For matrices of size 4000x4000 there was significant benefit for blocking the loops - please check the table again. This benefit continues as matrices continue to get larger. I specifically used two different size matrices as examples so that the reader could see that blocking is not a panacea or cure all. So as you point out for the smaller case there was no benefit - I wanted the reader to see that, so I included both data sets. The value of block size varies depending on the matrix size and the cache size of the system you are running on. When the data sets or number of iterations you are running on is relatively small (compared to cache size) the blocking will not provide benefit; don't blindly apply it. The matrix multiply was selected for pedagogical purposes - it is easy to illustrate and easy to explain. I was limited to article length - see the link to the article on finite difference methods for more on value of blocking. If you are really interested in blocking for matrix multiply there many other good articles that go into this in much more detail (and the fastest ones do block into submatrices and perform additional optimizations). (Please note the optimal blocking may be rectangular non square blocks - I did not code the general case.)

pierrealexandre · on Jan 30, 2016

If I understand Table 1 correctly, it shows that with ICC a block size of 8 with 4000x4000 matrices gives roughly a speedup factor of 2 (~10.53 / 6.38). The unit is not clearly stated but it looks like a bigger number means a better "performance" ie a faster program.
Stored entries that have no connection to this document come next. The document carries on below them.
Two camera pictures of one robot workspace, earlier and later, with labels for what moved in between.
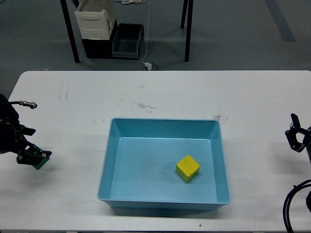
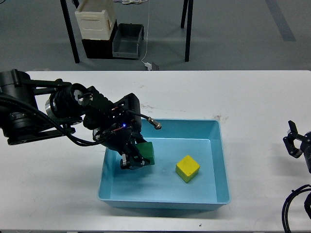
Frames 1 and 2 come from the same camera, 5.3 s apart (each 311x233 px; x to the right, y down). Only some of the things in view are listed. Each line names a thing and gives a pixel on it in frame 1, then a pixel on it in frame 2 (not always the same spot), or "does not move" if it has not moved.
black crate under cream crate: (100, 48) does not move
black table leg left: (71, 30) does not move
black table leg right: (189, 30) does not move
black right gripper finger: (295, 127) -> (288, 140)
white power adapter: (148, 65) does not move
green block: (39, 165) -> (146, 149)
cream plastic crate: (95, 19) does not move
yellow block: (187, 169) does not move
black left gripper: (12, 139) -> (120, 135)
wallacoloo · on Jan 31, 2016

Oh, indeed. I believe I was not reading the table as intended.

drmackay · on Feb 3, 2016

The gcc compiler does vectorize the code. I wrote that gcc 4.1.2 did not interchange loops automatically (ijk to ikj). Matrix multiply is very easy for a compiler to optimize and it is easy to use to illustrate principles. There may exist some cases where a developer may see the value in interchanging loops that the compiler (intel compiler, llvm, gcc, . . . )doesn't recognize. I pointed out how to see when the compiler does this with the optimization report. If the compiler already does it for you, don't bother with explicitly making the change - save your time for something else.

marmaduke · on Feb 5, 2016

Ok but that is a point you could make without comparing two compilers. It seems an ingenuous choice to compare a 2007 compiler to a 2015 compiler.

nly · on Jan 31, 2016

Afaict the old wisdom that ICC does well on numeric code and vectorisation holds true. I havent used it in a while but, for more general stuff, i've seen it generate some really slow code compared to GCC and clang.